▶ Task instructions
From the material beneath, pull every line with the word "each".

(Beginning of Data block)

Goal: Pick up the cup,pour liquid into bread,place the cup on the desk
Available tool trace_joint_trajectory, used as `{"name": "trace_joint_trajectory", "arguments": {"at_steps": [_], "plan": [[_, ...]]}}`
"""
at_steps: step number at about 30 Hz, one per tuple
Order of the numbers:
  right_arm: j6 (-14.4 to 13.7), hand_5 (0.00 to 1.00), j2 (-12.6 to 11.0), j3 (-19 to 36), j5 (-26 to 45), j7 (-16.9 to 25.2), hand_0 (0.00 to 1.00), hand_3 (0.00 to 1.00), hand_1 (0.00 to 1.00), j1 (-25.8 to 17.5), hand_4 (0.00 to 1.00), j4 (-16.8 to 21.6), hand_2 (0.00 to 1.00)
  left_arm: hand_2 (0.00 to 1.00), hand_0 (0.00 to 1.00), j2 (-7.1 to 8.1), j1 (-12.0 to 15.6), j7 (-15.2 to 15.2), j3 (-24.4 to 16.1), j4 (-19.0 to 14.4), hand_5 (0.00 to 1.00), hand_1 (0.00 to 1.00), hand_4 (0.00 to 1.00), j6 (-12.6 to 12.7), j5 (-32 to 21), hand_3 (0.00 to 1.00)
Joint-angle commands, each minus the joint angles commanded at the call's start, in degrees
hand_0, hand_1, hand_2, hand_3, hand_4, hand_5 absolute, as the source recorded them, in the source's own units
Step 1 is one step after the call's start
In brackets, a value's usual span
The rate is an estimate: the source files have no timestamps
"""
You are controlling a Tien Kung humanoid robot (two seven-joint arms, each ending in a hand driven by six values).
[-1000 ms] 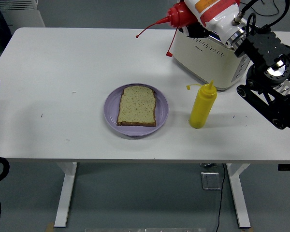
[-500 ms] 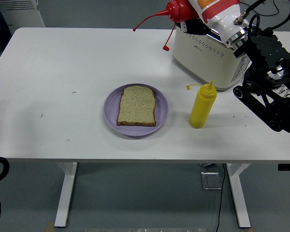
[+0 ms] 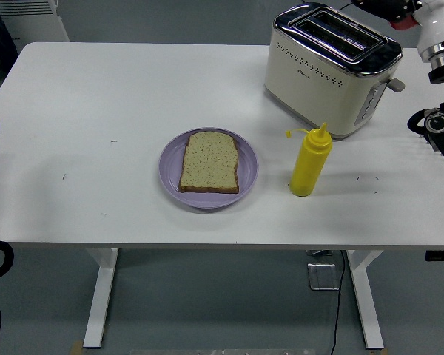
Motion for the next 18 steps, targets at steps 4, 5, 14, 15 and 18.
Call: {"name": "trace_joint_trajectory", "arguments": {"at_steps": [4, 5, 14, 15, 18], "plan": [[-1.6, 0.286, 0.2, 2.2, 9.3, 6.1, 0.048, 0.202, 0.005, -4.2, 0.761, 0.5, 0.119, 0.759, 0.792, 0.0, 0.1, 0.0, 0.2, 0.0, 0.998, 0.762, 0.57, 0.0, -0.1, 0.692], [-2.2, 0.286, 0.1, 2.5, 11.9, 7.7, 0.048, 0.202, 0.005, -5.5, 0.761, 0.4, 0.119, 0.759, 0.792, 0.0, 0.2, 0.0, 0.2, 0.0, 0.998, 0.762, 0.57, 0.0, -0.1, 0.692], [-4.1, 0.284, -1.5, 2.1, 29.2, 11.8, 0.057, 0.208, 0.01, -12.9, 0.751, -1.1, 0.126, 0.757, 0.793, 0.0, 0.2, 0.0, 0.7, 0.0, 0.998, 0.762, 0.569, 0.0, 0.0, 0.691], [-4.1, 0.284, -1.6, 2.0, 29.2, 12.1, 0.057, 0.208, 0.01, -13.7, 0.751, -1.3, 0.126, 0.757, 0.793, 0.0, 0.3, 0.0, 0.8, 0.0, 0.998, 0.762, 0.569, 0.0, 0.0, 0.691], [-4.1, 0.284, -2.2, 1.2, 30.1, 12.7, 0.057, 0.208, 0.01, -15.8, 0.751, -2.0, 0.126, 0.757, 0.793, 0.0, 0.2, 0.0, 0.7, 0.0, 0.998, 0.762, 0.569, 0.0, 0.0, 0.691]]}}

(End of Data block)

▶ Response to the exercise
Joint-angle commands, each minus the joint angles commanded at the call's start, in degrees
You are controlling a Tien Kung humanoid robot (two seven-joint arms, each ending in a hand driven by six values).

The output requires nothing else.